Si hay algún producto que identifica a los catalanes es la butifarra y por supuesto el cava. Pues resulta que no, que el cava más identificativo, cava Freixenet, mantendrá menos del 50% de la compañía con dueño español. Y ya hay compradores, el grupo alemán Henkell & Co está interesado en invertir en Freixenet. La venta de éstas acciones supondría que el comprador adquiriría el control de la compañía.

Una decisión en consenso de la familia Bonet y la familia Hevia, quiénes hasta ahora controlaban la empresa, un 30% cada una, y han decidido vender su participación conjuntamente. De esta manera el último bastión catalán que tendría acciones en la empresa es a través de la rama de los Ferrer, que poseen un 42% de las acciones que pretenden, antes de cerrar un trato con la compañía alemana, comprar las acciones de Bonet y Hevia. Para ello, los Ferrer necesitan fuentes de financiación -alrededor de 600 millones de euros-. Y entre está opción y la de la compañía vinícola germana existe una tercera opción, la entrada de un fondo de inversión a través de entidades con una mayor capacidad financiera, para la reestructuración y ajustes de costes de la compañía.

¿A qué se debe la falta de ingresos?

Freixenet, como una gran parte de productos de consumo, ha sufrido el impacto económico que ha generado la crisis económica en España que estalló en 2008. En su último ejercicio en abril de 2015, Freixenet sufrió una caída del 5,5% en sus ventas, lo que supone un beneficio de 500 millones de euros, en años de bonanza Freixenet facturaba más de 900 millones de euros. Pero la caída de la compañía no solo ha sido en nuestro país, también en Alemania cayeron las ventas al subir los precios, lo que redujo las ventas el año pasado en un 20%. Antes de la crisis los beneficios del grupo superaban los 30 millones de euros, en el último ejercicio ganó alrededor de 2,5 millones de euros.

Freixenet hasta ahora la empresa más importante de vinos y cavas, aportaba un tercio del PIB del sector del vino catalán en 2007, quién les iba a decir que 10 años después se iban a encontrar en esta tesitura.

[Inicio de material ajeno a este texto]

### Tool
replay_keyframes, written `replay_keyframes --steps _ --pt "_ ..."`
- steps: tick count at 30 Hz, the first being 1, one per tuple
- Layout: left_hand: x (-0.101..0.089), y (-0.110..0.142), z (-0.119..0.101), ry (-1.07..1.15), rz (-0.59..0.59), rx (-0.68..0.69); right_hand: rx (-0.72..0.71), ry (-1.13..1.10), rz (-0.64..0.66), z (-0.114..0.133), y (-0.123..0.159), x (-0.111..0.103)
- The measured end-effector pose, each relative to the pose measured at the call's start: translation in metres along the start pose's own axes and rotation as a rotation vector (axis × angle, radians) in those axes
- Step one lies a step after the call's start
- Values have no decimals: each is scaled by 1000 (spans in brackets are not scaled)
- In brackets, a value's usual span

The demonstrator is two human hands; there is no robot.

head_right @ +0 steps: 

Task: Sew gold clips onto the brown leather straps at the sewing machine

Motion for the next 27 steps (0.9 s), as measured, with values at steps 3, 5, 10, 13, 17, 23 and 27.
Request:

¿Cómo son de importantes las empresas catalanas para España?

Las ventas de las empresas catalanas al resto de España ascienden a 61.134 millones de euros, lo que representa el 30 por ciento del Producto Interior Bruto (PIB) de Cataluña, según un informe de Convivencia Cívica Catalana publicado en el que se analiza el comercio de Cataluña.

Sin embargo, los inversores no residentes en España tienen el 43% de las compañías cotizadas. Freixenet es la última pero no la única. Así está ocurriendo con Maheso, la compañía de congelados y platos precocinados con sede en Moncada i Reixac, propiedad de tres grupos familiares –Martínez, Aldea-Hernández y Soler– que han decidido poner a la venta el grupo tras casi 40 años de gestión. La familia Costafreda se desprende de Panrico y Apax Partners una entidad financiera británica la adquiere. La empresa de juguetes catalana Tecnitoys (Scalextric), acabó en concurso de acreedores.